* [Assigned task]
Extract exactly and only the lines of the data below, starting at the line with "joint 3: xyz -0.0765" and stopping after the final line.

Dataset records:
>>>
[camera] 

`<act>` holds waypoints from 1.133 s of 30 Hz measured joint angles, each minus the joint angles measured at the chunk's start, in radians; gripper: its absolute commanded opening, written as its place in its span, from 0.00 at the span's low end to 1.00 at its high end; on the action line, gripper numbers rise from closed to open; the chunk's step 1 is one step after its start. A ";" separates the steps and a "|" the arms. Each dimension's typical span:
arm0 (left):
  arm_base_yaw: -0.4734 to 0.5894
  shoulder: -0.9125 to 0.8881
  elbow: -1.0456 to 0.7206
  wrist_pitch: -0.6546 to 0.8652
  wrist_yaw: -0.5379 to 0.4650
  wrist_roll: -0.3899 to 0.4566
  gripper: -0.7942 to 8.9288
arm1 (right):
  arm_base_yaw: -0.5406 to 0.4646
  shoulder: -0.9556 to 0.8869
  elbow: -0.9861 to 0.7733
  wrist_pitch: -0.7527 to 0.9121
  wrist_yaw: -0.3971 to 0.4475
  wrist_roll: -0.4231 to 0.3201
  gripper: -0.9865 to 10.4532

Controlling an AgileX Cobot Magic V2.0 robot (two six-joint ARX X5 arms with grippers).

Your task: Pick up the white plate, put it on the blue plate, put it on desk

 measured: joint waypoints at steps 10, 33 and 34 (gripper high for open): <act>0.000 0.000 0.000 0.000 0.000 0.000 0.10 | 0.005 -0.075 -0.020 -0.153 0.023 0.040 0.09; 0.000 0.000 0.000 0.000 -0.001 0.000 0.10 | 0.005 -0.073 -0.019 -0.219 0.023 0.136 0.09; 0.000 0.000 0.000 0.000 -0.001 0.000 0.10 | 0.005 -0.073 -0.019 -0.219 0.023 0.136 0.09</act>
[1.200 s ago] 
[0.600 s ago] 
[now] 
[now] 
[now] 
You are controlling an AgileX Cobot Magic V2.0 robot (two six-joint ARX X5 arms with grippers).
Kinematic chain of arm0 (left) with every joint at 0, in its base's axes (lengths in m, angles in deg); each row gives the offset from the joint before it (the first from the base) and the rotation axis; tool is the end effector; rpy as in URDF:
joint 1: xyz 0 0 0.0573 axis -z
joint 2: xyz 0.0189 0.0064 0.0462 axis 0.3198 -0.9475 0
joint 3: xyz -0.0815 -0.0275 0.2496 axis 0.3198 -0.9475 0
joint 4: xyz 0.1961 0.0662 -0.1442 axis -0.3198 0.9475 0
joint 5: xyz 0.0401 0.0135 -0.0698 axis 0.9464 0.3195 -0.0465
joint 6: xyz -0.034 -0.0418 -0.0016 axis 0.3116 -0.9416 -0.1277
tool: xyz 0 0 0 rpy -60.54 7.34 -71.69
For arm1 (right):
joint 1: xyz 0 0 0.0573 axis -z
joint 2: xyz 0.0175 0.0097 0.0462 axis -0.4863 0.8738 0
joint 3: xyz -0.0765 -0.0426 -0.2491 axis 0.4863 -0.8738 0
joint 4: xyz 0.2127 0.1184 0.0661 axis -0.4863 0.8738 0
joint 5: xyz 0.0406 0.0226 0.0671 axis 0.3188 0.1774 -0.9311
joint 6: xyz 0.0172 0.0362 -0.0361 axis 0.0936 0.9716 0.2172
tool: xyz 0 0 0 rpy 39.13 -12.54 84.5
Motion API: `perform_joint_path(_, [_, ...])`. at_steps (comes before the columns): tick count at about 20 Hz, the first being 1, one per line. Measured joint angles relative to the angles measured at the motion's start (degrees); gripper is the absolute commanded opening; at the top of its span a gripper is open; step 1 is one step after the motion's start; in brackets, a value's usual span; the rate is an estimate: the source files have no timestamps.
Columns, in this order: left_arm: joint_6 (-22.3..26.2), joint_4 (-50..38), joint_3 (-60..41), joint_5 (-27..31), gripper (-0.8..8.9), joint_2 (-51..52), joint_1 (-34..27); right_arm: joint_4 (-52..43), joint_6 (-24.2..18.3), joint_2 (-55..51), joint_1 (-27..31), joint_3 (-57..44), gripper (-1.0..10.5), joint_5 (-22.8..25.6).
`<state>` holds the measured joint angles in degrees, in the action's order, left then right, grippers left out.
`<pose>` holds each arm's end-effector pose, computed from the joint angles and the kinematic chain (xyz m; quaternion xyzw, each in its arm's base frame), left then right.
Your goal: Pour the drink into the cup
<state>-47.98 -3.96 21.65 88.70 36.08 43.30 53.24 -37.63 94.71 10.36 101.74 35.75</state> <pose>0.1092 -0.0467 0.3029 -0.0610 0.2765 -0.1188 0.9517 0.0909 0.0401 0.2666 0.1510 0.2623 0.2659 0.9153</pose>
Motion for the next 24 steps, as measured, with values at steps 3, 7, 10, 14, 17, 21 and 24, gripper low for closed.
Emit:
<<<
* [Result of the task]
joint 3: xyz -0.0765 -0.0426 -0.2491 axis 0.4863 -0.8738 0
joint 4: xyz 0.2127 0.1184 0.0661 axis -0.4863 0.8738 0
joint 5: xyz 0.0406 0.0226 0.0671 axis 0.3188 0.1774 -0.9311
joint 6: xyz 0.0172 0.0362 -0.0361 axis 0.0936 0.9716 0.2172
tool: xyz 0 0 0 rpy 39.13 -12.54 84.5
Motion API: `perform_joint_path(_, [_, ...])`. at_steps (comes before the columns): tick count at about 20 Hz, the first being 1, one per line. Measured joint angles relative to the angles measured at the motion's start (degrees); gripper is the absolute commanded opening; at the top of its span a gripper is open; step 1 is one step after the motion's start; in brackets, a value's usual span; the rate is an estimate: the source files have no timestamps.
Columns, in this order: left_arm: joint_6 (-22.3..26.2), joint_4 (-50..38), joint_3 (-60..41), joint_5 (-27..31), gripper (-0.8..8.9), joint_2 (-51..52), joint_1 (-34..27); right_arm: joint_4 (-52..43), joint_6 (-24.2..18.3), joint_2 (-55..51), joint_1 (-27..31), joint_3 (-57..44), gripper (-1.0..10.5), joint_5 (-22.8..25.6).
`<state>` holds the measured joint angles in degrees, in the action's order, left then right, grippers left out.
`<pose>` holds each arm's end-effector pose, computed from the joint angles and the kinematic chain (xyz m; quaternion xyzw, each in its arm's base frame), left then right.
Your goal: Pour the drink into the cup
<state>-47.98 -3.96 21.65 88.70 36.08 43.30 53.24 -37.63 94.71 10.36 101.74 35.75</state> <pose>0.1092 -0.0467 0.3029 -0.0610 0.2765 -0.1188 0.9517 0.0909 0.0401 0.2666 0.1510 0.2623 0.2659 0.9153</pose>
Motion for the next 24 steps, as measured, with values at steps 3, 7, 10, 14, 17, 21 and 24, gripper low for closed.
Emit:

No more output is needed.